### ABOUT THIS TASK
Pull every line containing the word "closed" out of the material below.

### RECORDS
--------

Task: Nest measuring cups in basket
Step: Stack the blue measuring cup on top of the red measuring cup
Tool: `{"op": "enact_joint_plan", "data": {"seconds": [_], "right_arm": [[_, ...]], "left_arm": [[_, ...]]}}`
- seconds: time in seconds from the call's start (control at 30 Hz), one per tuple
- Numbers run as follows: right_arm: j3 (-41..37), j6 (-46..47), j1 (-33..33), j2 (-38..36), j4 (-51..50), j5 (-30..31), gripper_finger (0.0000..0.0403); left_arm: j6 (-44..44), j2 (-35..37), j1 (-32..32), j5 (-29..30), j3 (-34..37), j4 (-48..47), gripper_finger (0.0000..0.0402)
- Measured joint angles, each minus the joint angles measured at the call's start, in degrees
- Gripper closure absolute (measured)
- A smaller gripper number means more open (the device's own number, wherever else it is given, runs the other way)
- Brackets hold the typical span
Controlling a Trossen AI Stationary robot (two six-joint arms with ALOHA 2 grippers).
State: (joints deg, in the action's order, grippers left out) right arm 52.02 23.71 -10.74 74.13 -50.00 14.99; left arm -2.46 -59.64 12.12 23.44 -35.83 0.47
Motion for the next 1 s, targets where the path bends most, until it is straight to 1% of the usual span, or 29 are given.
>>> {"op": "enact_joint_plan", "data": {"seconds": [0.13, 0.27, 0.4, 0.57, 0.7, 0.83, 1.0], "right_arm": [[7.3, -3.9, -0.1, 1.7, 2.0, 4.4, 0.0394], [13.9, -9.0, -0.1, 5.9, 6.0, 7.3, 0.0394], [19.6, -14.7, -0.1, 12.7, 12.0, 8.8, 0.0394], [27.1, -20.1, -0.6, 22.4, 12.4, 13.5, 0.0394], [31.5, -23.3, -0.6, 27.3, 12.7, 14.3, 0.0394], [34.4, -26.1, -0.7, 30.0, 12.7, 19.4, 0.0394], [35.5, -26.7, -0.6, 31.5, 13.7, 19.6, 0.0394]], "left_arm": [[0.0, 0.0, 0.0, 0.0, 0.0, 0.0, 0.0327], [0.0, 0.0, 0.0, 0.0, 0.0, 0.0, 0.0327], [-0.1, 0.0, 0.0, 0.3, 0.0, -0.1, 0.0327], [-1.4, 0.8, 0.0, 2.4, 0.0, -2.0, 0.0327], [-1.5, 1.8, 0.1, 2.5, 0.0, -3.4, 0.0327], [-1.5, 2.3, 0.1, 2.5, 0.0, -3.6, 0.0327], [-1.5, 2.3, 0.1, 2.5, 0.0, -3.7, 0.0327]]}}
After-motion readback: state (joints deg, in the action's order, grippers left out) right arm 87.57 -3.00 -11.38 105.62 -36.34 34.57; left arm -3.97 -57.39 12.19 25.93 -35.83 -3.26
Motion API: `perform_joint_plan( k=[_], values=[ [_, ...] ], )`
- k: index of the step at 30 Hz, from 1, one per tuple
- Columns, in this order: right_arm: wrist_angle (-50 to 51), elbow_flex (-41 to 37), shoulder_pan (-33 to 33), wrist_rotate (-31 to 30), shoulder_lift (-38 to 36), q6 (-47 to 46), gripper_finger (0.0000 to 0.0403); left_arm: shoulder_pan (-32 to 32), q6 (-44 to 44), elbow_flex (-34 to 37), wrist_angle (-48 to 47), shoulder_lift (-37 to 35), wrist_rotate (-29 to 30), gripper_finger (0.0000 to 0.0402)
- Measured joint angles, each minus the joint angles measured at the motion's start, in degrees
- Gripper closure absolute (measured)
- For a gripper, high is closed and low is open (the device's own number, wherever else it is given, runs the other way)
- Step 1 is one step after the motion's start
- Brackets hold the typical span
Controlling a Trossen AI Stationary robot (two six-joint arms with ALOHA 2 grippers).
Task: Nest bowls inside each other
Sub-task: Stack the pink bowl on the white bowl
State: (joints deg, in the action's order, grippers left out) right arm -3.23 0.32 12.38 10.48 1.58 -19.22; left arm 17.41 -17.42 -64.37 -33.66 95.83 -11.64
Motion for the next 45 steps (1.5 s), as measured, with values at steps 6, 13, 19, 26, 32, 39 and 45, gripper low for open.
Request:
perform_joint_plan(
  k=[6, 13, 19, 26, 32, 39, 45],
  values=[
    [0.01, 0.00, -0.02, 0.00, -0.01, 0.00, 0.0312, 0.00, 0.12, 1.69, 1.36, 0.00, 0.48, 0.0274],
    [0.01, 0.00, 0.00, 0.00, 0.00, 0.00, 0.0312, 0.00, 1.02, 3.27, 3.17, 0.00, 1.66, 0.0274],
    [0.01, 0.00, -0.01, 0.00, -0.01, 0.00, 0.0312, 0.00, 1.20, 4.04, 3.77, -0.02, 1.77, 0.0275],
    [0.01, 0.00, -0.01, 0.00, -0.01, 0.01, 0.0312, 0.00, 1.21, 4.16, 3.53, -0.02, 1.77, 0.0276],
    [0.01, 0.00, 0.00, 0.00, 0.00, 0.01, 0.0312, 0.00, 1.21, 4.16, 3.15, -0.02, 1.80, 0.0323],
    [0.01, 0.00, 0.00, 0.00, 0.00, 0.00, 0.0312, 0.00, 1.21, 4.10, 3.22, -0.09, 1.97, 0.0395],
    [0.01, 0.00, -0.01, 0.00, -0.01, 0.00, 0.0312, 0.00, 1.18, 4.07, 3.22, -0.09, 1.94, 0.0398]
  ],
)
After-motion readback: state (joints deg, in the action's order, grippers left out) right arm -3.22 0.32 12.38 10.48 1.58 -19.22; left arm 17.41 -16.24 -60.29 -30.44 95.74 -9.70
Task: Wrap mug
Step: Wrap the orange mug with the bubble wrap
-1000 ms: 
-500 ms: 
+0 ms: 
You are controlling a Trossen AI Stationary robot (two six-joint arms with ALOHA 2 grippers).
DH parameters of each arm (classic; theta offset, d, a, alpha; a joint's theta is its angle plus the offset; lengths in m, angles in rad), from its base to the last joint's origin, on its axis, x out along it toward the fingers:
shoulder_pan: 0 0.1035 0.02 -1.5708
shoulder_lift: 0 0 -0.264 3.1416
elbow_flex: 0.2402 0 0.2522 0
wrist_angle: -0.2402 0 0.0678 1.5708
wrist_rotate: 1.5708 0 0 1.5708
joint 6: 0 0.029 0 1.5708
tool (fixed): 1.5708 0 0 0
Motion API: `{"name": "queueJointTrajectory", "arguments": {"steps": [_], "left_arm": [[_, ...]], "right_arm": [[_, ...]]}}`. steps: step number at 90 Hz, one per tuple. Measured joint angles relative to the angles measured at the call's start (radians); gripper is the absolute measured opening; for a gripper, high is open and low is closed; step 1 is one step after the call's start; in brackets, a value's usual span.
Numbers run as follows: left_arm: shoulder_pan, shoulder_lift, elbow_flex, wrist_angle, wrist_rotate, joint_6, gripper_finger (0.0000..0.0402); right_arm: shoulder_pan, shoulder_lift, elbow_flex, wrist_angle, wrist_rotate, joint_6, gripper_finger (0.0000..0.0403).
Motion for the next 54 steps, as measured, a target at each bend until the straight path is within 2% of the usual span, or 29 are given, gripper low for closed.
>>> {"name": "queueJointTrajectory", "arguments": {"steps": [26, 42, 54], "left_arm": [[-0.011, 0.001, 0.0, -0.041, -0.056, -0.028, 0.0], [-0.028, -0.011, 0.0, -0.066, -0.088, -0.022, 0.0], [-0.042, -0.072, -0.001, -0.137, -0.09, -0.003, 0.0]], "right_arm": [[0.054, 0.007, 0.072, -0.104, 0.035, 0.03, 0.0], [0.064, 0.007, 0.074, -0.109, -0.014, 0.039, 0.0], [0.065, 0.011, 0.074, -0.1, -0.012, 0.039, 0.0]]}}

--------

### TASK ANSWER
- For a gripper, high is closed and low is open (the device's own number, wherever else it is given, runs the other way)
Motion API: `{"name": "queueJointTrajectory", "arguments": {"steps": [_], "left_arm": [[_, ...]], "right_arm": [[_, ...]]}}`. steps: step number at 90 Hz, one per tuple. Measured joint angles relative to the angles measured at the call's start (radians); gripper is the absolute measured opening; for a gripper, high is open and low is closed; step 1 is one step after the call's start; in brackets, a value's usual span.
Motion for the next 54 steps, as measured, a target at each bend until the straight path is within 2% of the usual span, or 29 are given, gripper low for closed.

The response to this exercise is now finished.